• What the exercise asks: From the listing that follows, report the number of lines with the word "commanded" in them, and no other output.

• Supplied information:
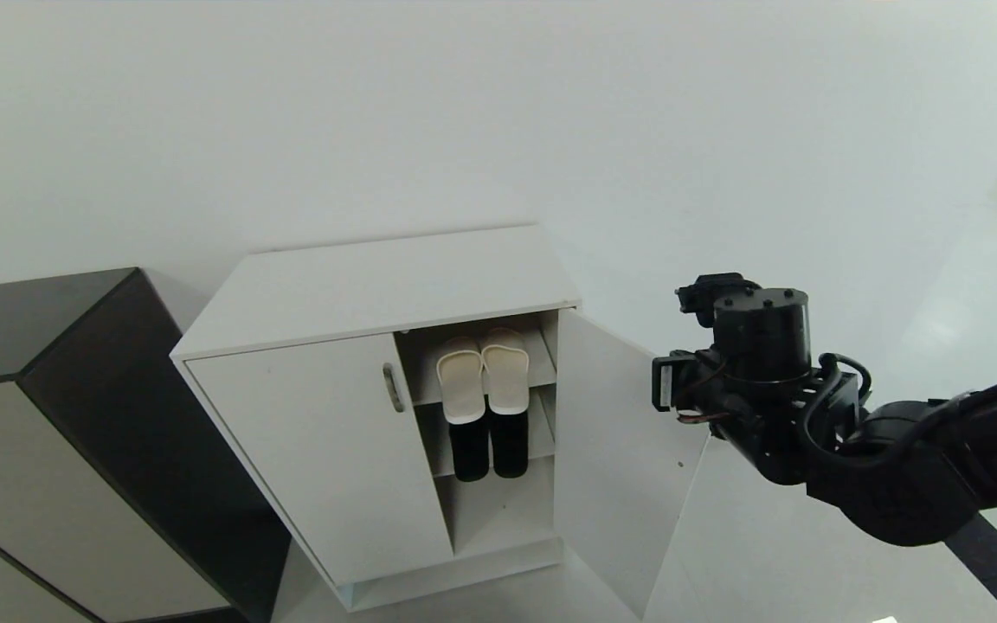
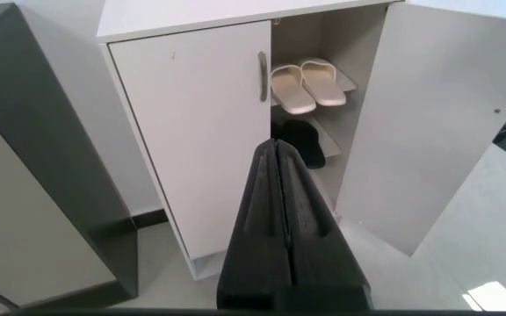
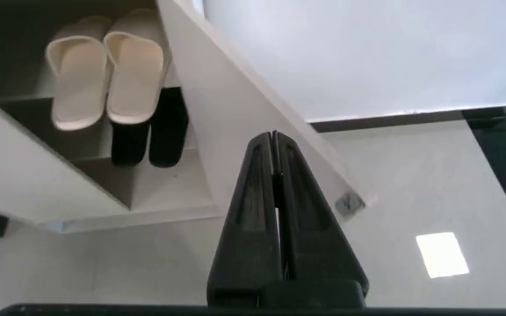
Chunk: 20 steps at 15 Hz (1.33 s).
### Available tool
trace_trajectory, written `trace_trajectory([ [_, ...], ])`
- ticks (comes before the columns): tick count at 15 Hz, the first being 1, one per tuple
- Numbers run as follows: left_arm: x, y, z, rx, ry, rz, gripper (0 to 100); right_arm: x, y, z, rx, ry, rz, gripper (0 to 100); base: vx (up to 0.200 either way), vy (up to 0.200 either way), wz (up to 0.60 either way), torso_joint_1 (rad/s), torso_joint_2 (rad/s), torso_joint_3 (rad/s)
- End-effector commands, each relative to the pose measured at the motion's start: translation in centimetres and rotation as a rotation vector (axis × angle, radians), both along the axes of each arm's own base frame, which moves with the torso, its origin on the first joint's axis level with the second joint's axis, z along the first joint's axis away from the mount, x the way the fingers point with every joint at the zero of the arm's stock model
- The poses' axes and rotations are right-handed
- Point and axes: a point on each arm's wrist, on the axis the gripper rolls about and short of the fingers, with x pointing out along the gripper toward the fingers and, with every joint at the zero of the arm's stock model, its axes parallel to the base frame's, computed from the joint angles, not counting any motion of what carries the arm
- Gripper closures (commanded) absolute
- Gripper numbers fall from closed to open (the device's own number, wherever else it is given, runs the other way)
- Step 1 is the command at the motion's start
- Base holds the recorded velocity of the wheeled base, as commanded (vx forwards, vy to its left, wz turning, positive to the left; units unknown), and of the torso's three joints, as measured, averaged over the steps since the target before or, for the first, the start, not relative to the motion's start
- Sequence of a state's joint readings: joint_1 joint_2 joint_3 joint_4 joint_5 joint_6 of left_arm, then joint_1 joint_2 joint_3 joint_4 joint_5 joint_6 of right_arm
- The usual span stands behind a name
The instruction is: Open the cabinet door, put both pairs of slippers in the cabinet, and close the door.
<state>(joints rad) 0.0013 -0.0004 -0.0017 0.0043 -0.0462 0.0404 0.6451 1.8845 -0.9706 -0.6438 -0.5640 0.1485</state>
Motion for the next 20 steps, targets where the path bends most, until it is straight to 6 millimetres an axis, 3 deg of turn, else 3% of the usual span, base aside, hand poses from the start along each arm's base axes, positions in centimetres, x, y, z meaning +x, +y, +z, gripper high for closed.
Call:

• Task response: 2